2. They need to make sure that the staff they have told to stay at home have adequate facilities to work there. Large numbers of them have not. They have been sent home with a laptop and some of them are working sitting on their bed or with their laptop propped up against the toaster. It won't do.
But your staff aren’t ‘working’ with those companies, Chelle. They’re just buying lunches from them - or if they're working from home, putting them out of business and their staff out of jobs.

Now if you were in the business of, say, manufacturing office furniture, or even being a middle man and buying from the manufacturers and selling to companies - something that can be done from home - or manufacturing paper cups for office water coolers - or even sitting at home taking orders for paper cups - you would be in trouble because ultimately you would have no one to sell to.
//NAOMI, if a company is saving money by having folk working from home, should the Government reimburse them for any extra costs when those folk return to their place of work?//

Why should they? Leaving aside the fact that the government has no money and it is taxpayers who are footing the bill, The costs resulting from something like Covid should be borne by the company and, if they have any, their shareholders.
Quite right, NJ. 'Covid' is now the universal mantra to excuse any shoddy service.
As usual NJ, an excellent post.
//1But your staff aren’t ‘working’ with those companies, Chelle.
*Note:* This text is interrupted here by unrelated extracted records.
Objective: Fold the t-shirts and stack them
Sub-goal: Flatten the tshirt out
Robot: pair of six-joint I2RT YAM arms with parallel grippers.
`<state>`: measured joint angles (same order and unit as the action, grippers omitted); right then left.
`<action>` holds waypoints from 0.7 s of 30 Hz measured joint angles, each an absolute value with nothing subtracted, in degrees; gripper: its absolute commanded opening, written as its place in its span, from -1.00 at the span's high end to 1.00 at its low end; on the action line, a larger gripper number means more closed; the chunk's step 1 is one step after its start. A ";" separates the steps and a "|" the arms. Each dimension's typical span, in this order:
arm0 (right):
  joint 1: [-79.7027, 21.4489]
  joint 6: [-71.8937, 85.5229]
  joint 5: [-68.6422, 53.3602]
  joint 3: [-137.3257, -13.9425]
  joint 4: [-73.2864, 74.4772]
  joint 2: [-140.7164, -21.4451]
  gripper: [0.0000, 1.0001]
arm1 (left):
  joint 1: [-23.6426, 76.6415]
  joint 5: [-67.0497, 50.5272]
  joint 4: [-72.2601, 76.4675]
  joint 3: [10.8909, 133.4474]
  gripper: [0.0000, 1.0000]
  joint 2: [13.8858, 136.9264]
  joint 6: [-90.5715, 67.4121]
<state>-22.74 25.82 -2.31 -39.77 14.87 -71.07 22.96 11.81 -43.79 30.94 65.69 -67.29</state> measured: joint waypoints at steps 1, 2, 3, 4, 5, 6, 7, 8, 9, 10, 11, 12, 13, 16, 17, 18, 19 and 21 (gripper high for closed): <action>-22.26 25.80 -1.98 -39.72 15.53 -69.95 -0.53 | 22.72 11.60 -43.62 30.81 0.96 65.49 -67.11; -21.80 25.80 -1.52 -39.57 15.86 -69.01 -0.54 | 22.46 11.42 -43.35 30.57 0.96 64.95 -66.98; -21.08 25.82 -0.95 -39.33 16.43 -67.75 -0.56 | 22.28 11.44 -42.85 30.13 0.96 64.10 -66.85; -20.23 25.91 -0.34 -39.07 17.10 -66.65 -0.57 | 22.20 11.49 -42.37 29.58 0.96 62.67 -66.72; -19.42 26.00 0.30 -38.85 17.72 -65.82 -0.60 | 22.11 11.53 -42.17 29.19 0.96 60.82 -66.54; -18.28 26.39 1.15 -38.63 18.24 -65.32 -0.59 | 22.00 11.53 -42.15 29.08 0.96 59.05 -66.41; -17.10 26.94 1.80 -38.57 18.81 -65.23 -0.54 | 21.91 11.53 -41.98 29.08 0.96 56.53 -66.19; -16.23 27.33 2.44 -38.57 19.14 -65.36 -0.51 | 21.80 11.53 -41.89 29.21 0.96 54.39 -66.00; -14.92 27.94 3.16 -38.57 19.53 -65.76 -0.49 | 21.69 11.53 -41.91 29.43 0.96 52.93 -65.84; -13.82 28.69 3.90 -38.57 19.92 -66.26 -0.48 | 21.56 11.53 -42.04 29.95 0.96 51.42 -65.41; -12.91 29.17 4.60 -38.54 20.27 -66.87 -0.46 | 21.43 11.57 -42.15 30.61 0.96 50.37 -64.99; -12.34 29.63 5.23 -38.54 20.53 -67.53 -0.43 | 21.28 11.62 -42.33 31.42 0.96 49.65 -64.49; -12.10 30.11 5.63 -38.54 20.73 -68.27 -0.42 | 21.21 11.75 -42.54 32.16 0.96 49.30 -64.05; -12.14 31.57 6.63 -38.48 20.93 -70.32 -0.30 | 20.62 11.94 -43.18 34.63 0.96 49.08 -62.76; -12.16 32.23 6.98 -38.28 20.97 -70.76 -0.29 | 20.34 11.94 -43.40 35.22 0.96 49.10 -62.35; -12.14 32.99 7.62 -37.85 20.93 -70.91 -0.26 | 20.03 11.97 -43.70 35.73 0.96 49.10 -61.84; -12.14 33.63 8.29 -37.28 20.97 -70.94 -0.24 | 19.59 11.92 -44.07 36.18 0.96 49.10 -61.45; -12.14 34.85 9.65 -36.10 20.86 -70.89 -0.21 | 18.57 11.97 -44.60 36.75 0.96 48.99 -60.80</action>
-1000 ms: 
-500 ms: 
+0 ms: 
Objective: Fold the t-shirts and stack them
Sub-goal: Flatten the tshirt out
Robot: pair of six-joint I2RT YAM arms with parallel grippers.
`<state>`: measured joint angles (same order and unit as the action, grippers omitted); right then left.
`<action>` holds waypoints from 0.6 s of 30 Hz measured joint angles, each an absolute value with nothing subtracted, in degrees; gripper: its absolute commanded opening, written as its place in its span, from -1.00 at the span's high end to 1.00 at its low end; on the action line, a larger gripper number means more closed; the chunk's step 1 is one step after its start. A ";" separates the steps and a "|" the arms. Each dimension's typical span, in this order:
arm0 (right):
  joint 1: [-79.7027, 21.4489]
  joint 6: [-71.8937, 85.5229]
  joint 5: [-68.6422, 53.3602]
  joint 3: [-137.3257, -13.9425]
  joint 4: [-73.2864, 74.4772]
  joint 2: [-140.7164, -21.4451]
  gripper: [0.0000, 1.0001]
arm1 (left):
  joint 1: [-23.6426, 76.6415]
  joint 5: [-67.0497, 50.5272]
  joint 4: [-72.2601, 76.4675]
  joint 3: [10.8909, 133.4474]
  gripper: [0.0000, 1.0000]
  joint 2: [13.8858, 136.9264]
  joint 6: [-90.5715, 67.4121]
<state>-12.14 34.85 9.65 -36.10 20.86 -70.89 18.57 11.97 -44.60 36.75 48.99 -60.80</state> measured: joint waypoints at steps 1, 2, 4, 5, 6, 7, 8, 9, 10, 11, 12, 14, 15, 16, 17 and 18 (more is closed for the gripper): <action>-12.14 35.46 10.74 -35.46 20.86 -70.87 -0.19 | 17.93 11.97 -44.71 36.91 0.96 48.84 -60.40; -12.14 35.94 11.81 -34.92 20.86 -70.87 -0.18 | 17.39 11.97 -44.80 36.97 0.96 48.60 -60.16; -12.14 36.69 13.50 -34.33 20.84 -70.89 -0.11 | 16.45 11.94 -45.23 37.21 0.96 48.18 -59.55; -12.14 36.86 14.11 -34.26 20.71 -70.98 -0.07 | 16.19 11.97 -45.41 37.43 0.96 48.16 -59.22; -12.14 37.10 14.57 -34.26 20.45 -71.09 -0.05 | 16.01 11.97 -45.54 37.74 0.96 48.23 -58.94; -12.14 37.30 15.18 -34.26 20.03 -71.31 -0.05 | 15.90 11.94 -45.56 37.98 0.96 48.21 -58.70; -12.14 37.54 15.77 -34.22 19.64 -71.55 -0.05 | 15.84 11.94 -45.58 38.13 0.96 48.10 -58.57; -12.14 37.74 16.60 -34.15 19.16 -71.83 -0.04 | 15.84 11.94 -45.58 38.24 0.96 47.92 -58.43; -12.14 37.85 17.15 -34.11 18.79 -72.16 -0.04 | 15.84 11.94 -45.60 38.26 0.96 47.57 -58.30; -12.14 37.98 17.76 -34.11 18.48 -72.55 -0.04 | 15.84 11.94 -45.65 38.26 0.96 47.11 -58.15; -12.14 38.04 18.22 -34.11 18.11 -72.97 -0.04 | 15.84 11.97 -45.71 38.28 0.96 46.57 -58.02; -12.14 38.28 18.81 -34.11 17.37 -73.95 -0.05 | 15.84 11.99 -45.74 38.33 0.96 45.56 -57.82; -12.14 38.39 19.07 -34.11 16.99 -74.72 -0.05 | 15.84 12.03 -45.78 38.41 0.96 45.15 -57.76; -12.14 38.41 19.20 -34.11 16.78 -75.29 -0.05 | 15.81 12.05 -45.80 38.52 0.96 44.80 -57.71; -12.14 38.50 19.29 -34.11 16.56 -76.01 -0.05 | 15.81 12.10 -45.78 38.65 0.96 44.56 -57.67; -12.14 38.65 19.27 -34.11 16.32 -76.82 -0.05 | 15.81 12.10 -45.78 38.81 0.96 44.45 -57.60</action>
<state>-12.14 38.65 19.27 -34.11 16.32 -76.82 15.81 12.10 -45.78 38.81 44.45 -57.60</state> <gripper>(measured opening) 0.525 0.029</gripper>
They’re just buying lunches from them .//

The OP is about city centres, cafes, shops, businesses that service city centre workers, not paper cup manufacturers.
NJ, NAOMI is arguing that folk not being in their normal workplace is impacting other businesses negatively.

If working from home means a business saves money, is more productive and boosts income and profits, why should they be forced to lose those benefits to keep other businesses afloat?